Patrick Teisseire forms sügeli into gnocchi-like cubes (Credit: Auberge Saint Martin)

Sügeli recipe
By Patrick Teisseire

(serves 10)

INGREDIENTS

1kg white flour
1 tsp salt
2 tbsp olive oil
600g water

Method

Step 1
Put the flour on the work surface and make a well in the middle. Add 1 tsp of salt, olive oil and water. Using your hands, mix the ingredients together until a ball of dough forms. Form the dough into a sausage shape, about 1cm thick. Using a knife, cut into gnocchi-like cubes, about 1½cm long.

Step 2
Working on a floured wooden work surface, take a cube of the dough and turn it cut side up. Press it down with your thumb, then gently pull along the ridges (if there are any) of the wood surface with your thumb until you get a sügeli with seven pleats (or until the dough takes on the shape of a shell; making classic sügeli with its pleats takes practice to perfect and requires a ridged wooden work board).

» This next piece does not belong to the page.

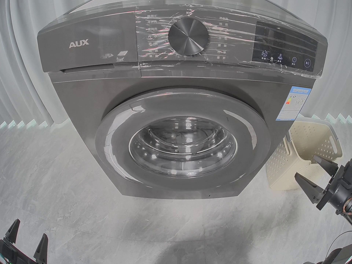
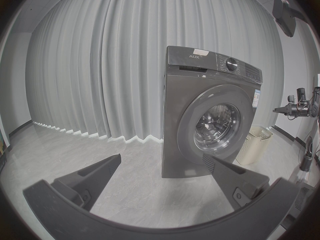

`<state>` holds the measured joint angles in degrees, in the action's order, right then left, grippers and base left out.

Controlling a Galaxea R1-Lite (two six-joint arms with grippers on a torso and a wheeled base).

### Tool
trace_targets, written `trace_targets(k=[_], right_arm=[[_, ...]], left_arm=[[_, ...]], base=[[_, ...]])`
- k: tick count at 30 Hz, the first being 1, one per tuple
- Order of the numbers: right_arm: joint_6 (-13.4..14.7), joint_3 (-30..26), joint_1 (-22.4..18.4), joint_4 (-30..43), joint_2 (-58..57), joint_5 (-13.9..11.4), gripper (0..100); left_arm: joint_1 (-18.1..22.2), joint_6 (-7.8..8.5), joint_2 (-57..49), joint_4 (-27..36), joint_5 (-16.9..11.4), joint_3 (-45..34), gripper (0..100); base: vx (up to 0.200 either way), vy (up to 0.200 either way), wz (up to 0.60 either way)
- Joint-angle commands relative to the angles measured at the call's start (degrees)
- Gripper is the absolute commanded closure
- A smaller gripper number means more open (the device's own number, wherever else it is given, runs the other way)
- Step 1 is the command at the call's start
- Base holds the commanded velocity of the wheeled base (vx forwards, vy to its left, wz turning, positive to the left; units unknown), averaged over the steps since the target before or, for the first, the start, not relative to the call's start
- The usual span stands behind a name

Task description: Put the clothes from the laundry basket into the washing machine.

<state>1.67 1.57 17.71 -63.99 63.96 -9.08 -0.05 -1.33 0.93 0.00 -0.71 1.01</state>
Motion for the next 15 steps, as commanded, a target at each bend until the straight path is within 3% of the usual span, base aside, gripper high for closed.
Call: trace_targets(k=[1,4,7,8,9,15], right_arm=[[-0.4,-1.6,-10.6,15.6,-24.2,-0.5,0],[-0.4,-1.6,-12.4,26.7,-36.6,-0.7,0],[-0.4,-1.5,-12.8,43.7,-53.0,-0.7,0],[-0.4,-1.5,-12.8,43.7,-53.0,-0.7,0],[-0.4,-0.9,-12.7,50.5,-59.2,-0.7,0],[-0.4,-1.6,-16.9,54.9,-62.7,-0.5,0]], left_arm=[[0.0,-0.08,-0.8,0.0,0.0,-0.9,0],[0.0,-0.08,-0.8,0.1,0.0,-0.9,0],[0.0,-0.08,-0.8,0.1,0.0,-0.9,0],[0.0,-0.08,-0.8,0.1,0.0,-0.9,0],[0.0,-0.08,-0.8,0.0,0.0,-0.9,0],[0.0,-0.08,-0.8,0.1,0.0,-0.9,0]], base=[[0.0,0.0,0.0],[0.0,0.0,0.0],[0.0,0.0,0.0],[0.0,0.0,0.0],[0.0,0.0,0.0],[0.0,0.0,0.0]])
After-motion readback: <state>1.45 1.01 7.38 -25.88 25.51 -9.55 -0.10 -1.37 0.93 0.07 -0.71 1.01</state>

Repeat to form the remaining sügeli.

Step 3
Bring a pot of salted water to a boil and cook the shells for approximately 10 minutes, but taste to check for doness as they are cooking. The shells are ready when they are floating and are just a little hard to the bite (al dente).

Step 4
Drain, reserving ⅓ cup of the cooking water. Transfer the sügeli to a saucepan set over medium heat and add the reserved cooking water. Simmer for 5 minutes, or until the sügeli absorb the water. Season to taste and drizzle with extra virgin olive oil. Serve as an accompaniment to osso bucco or a hearty winter stew (drizzle with the cooking juices for extra flavour).